# Big bicycle horn?



## Revenant (Mar 17, 2007)

I'd like a big honking horn to carry around at the carnival haunt... not the little bike one that gives a pathetic little "bap" sound but a real horn that goes honk. Like a Harpo Marx horn. What the hell are they called in the first place, and where do I look for one?


----------



## Atribune (Oct 6, 2008)

Like this? http://cgi.ebay.com/TRUMPET-TRADITI...Cycling_Parts_Accessories?hash=item439a4df84d


----------



## Bone Dancer (Oct 7, 2005)

You may want to check into places that carry supplies for clowns. I think what your looking for is an old fashion automotive horn.


----------



## DeathTouch (Sep 6, 2005)

If you dig up Harpo, you may get a free one.


----------



## RoxyBlue (Oct 6, 2008)

I did a Google search using "Harpo horn" as the term. Got hits on costume shops, but most places showed it as "sold out".

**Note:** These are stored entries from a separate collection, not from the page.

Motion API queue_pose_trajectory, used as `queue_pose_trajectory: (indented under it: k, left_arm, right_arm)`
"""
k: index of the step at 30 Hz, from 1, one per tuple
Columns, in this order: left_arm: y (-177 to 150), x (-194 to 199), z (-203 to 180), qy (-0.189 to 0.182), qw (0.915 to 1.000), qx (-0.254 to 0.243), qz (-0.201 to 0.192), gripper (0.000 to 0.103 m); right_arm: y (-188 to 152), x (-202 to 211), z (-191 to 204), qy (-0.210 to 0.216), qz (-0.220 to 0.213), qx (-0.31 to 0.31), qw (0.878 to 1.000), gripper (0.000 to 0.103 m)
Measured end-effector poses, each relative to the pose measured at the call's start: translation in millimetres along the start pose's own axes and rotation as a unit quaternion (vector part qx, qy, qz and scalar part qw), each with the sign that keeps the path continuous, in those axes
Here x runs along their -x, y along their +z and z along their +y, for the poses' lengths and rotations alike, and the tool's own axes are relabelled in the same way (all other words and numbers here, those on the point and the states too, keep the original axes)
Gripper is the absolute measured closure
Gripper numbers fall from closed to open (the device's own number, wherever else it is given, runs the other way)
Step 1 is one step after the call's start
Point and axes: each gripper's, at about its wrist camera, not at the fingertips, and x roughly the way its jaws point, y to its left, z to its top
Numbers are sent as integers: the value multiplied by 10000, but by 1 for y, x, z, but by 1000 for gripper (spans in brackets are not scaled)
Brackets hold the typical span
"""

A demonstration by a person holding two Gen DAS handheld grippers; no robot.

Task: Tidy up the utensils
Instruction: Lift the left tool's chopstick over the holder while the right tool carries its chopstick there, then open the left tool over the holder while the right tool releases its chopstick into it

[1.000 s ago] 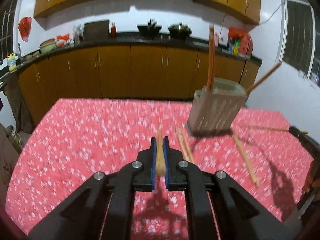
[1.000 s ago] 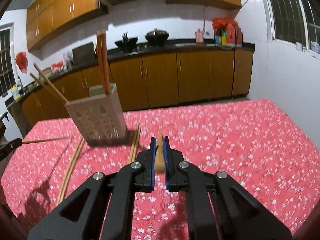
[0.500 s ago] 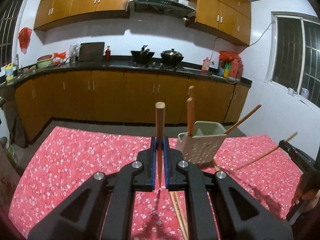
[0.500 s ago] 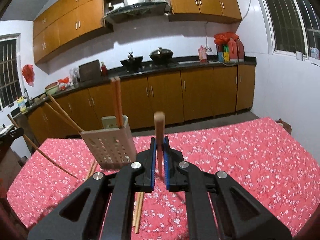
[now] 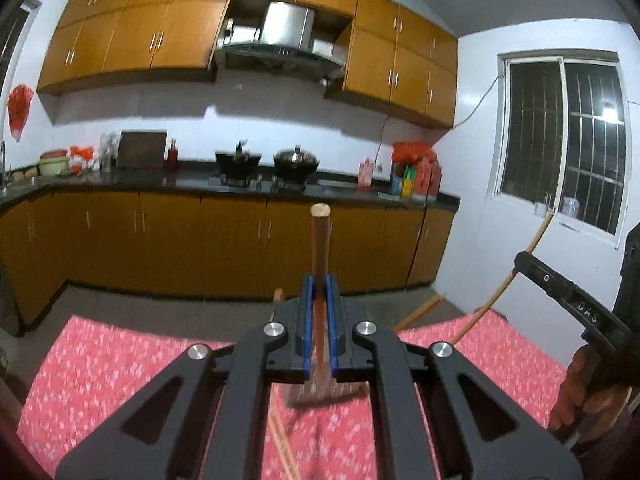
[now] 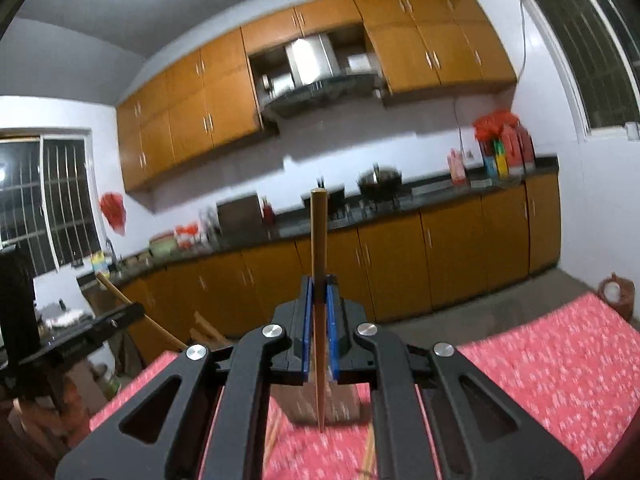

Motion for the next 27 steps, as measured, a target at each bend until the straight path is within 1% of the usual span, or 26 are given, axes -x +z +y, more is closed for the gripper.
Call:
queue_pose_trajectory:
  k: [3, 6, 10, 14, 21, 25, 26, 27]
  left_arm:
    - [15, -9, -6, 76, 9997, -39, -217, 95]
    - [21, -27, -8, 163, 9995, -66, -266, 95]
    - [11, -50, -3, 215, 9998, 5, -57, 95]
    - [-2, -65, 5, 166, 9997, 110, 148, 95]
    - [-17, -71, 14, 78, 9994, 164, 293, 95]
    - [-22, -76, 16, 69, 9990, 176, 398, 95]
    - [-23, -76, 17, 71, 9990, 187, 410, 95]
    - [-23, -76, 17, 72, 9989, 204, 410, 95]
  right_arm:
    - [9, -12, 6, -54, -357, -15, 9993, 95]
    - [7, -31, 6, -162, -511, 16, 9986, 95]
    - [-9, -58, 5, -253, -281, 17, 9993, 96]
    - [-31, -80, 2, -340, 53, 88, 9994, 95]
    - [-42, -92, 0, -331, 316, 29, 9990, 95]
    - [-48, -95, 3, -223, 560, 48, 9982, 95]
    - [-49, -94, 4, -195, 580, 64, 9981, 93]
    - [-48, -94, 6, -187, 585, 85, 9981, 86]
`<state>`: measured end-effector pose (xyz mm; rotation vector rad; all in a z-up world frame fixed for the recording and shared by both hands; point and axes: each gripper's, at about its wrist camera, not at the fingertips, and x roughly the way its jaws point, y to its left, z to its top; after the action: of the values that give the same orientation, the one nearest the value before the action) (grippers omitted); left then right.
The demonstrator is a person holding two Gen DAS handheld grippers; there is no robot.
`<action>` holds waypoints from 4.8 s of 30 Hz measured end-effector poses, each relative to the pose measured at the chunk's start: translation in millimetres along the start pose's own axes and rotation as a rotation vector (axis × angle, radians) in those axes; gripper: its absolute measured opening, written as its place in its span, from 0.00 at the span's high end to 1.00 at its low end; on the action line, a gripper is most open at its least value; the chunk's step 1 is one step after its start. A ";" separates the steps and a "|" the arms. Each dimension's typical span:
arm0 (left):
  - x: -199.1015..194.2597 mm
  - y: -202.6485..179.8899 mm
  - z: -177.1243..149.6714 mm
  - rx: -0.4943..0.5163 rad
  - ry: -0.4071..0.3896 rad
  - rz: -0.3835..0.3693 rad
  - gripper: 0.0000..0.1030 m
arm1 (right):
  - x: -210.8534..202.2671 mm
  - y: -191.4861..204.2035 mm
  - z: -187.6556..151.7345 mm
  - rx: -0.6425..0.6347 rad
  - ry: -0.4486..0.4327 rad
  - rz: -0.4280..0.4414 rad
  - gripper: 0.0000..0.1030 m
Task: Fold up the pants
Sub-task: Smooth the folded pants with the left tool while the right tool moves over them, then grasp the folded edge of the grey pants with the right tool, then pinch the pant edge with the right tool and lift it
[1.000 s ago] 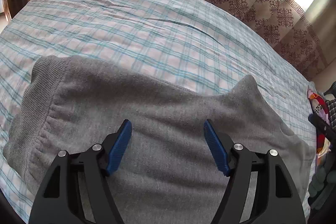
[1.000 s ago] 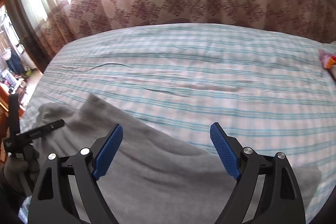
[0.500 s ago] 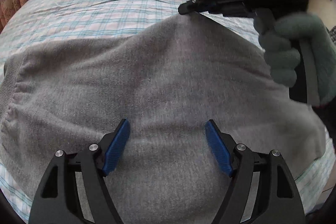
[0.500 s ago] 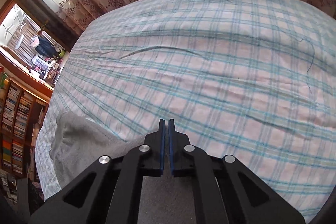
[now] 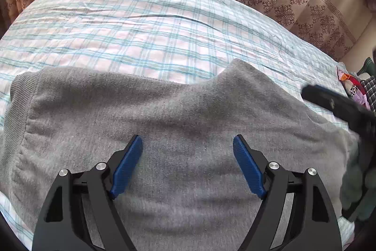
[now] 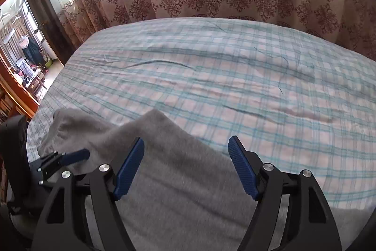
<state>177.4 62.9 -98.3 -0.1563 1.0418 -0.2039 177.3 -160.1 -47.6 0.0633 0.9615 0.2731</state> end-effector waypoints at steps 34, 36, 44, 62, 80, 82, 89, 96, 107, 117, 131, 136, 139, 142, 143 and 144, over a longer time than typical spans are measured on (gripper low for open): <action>-9.4 -197.5 -92.5 0.383 0.127 -0.154 0.09 | -113.9 -297.8 -114.1 0.379 -0.106 -0.097 0.40; -2.8 -207.3 -100.3 0.402 0.141 -0.141 0.09 | -104.7 -303.6 -114.3 0.379 -0.092 -0.031 0.40; -1.2 -228.3 -105.8 0.430 0.156 -0.149 0.09 | -112.8 -312.2 -123.8 0.384 -0.125 0.213 0.52; -2.4 -285.1 -138.8 0.599 0.235 -0.268 0.09 | -128.0 -300.6 -122.5 0.414 -0.046 -0.154 0.93; -35.1 -254.3 -147.2 0.556 0.249 -0.337 0.09 | -231.8 -227.5 -242.0 0.336 -0.084 -0.107 0.54; -37.7 -243.8 -151.5 0.537 0.258 -0.324 0.09 | -227.5 -194.0 -254.2 0.215 -0.054 -0.097 0.56; -47.8 -228.9 -165.5 0.595 0.187 -0.204 0.09 | -183.5 -128.1 -263.2 -0.160 0.060 -0.153 0.56; -43.0 -227.8 -163.1 0.613 0.167 -0.164 0.09 | -170.7 -137.2 -271.3 -0.293 0.135 -0.255 0.63; -56.6 -241.1 -147.2 0.582 0.170 -0.310 0.09 | -203.5 -139.9 -279.8 -0.304 0.084 -0.308 0.92; -4.7 -253.4 -152.2 0.630 0.236 -0.195 0.09 | -210.1 -171.9 -279.3 -0.063 0.037 -0.176 0.39; -3.0 -265.9 -145.3 0.598 0.220 -0.207 0.07 | -172.8 -230.0 -273.0 0.552 -0.021 -0.133 0.37; -15.3 -282.5 -121.5 0.517 0.210 -0.312 0.07 | -173.0 -241.6 -284.9 0.673 -0.059 0.003 0.40; -18.9 -309.9 -109.1 0.536 0.201 -0.358 0.07 | -168.2 -240.6 -287.1 0.677 -0.053 0.033 0.50; -19.2 -342.4 -101.7 0.565 0.211 -0.392 0.07 | -164.9 -239.9 -287.5 0.667 -0.056 0.033 0.56; -18.6 -354.0 -99.3 0.570 0.221 -0.406 0.07 | -164.2 -240.0 -287.7 0.672 -0.056 0.028 0.59; -17.5 -365.1 -97.1 0.574 0.234 -0.419 0.07 | -163.8 -242.9 -287.6 0.681 -0.058 0.032 0.66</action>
<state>50.6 -290.1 -49.9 0.1780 1.1336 -0.9061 -97.2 -455.8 -123.6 0.7054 0.9606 -0.0376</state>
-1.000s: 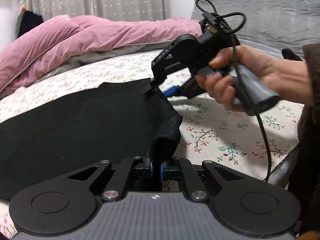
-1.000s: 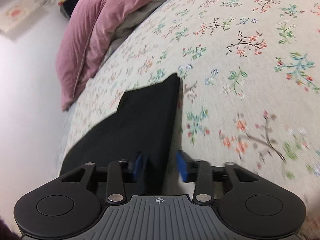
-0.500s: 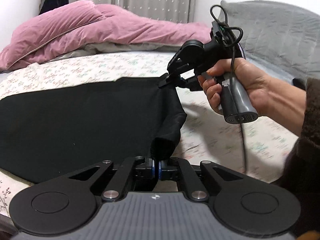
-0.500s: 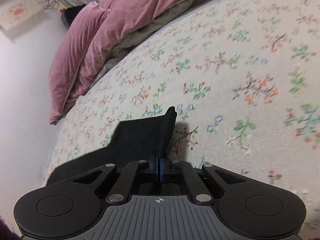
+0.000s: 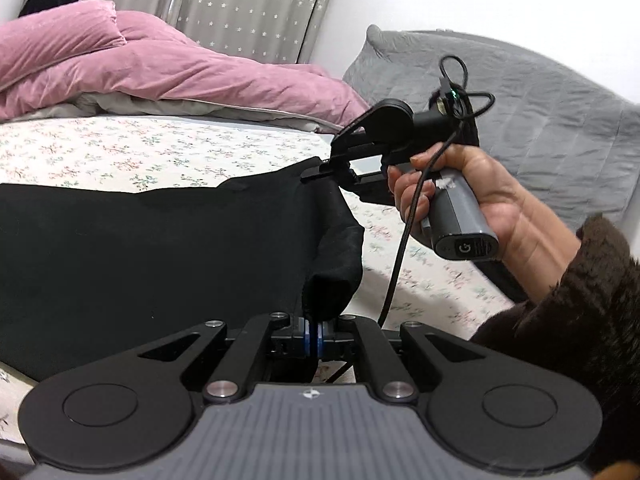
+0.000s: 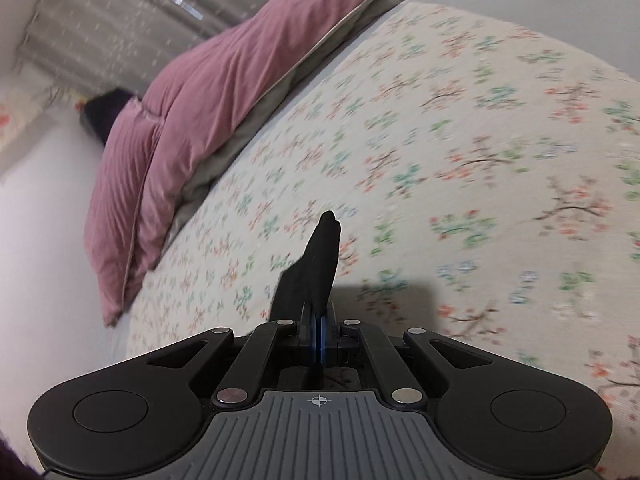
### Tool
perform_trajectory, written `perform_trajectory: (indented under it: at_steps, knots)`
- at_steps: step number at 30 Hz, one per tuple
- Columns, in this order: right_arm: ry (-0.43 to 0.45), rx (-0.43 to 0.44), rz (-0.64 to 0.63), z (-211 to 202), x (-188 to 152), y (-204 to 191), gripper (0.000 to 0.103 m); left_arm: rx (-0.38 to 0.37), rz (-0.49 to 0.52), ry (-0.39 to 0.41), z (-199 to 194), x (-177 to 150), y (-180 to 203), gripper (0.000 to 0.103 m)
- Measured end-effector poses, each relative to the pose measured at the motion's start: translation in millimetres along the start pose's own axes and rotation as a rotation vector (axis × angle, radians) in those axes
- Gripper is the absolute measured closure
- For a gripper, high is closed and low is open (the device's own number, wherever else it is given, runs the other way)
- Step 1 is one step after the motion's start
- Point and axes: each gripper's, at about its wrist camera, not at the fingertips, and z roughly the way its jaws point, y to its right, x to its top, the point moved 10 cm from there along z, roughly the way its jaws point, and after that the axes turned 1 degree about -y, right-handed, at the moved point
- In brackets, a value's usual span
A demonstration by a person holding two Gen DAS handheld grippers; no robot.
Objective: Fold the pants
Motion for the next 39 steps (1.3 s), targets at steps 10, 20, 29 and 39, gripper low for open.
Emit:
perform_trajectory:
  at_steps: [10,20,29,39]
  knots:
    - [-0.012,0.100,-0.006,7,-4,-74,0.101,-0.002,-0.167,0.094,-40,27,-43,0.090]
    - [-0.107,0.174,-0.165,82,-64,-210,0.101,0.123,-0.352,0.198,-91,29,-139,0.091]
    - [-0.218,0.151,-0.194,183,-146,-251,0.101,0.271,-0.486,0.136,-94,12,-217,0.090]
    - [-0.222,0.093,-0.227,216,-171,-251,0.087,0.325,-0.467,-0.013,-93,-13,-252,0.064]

This one may still have it in stock, but I don't know anything about the company:

http://www.arlenescostumes.com/catalog.asp?prodid=528583&showprevnext=1


----------



## IMU (Apr 8, 2009)

I did the same thing ... found one on a different site for a few $$$$ less.

http://www.halloweencostumeideas.com/clown-costume-horn.html

Good luck!


----------



## Revenant (Mar 17, 2007)

I think BD's right... it's probably an old car horn I'm thinking about. Bigger, with a deeper tone. There's a carnival supply house in town, I'll check with them about their clown supplies (that just sounds weird) and hopefully avoid mail delays.

Thanks folks!


----------



## morbidmike (Sep 11, 2009)

I'v seen them at antique store for pretty cheap depending on condition


----------



## dave the dead (Jan 31, 2007)

I picked one up at Harbor Freight a few years ago. It is about 12 inches long, brass, with a large black bulb. My server isn't letting me search Harbor Freight right now, but I found this link for you. It seems the term to search for is "bulb horn"

http://www.worldmusicalinstruments.com/c-28-bulb-horn.aspx


----------



## Revenant (Mar 17, 2007)

Aha!!! A taxi horn, that's what it must be! Thanks Dave!


----------



## Revenant (Mar 17, 2007)

Hey, I found those exact same horns on Amazon from a seller called ActiveMusician. About 4 or 5 bucks less than the other place. Ordered one, should get it next week. Groovy. If anybody needs a honk-horn for your clown room, check 'em out, there's still time!


----------



## mickkell (Jan 16, 2009)

There is one on a golf cart i just bought,its chrome with a big squeeze bulb and vey loud,it came from a bike shop,try looking there.good luck.


----------



## Spooky1 (Aug 25, 2008)

We saw a couple big horns at some antique shops while we were in Gettysburg.


----------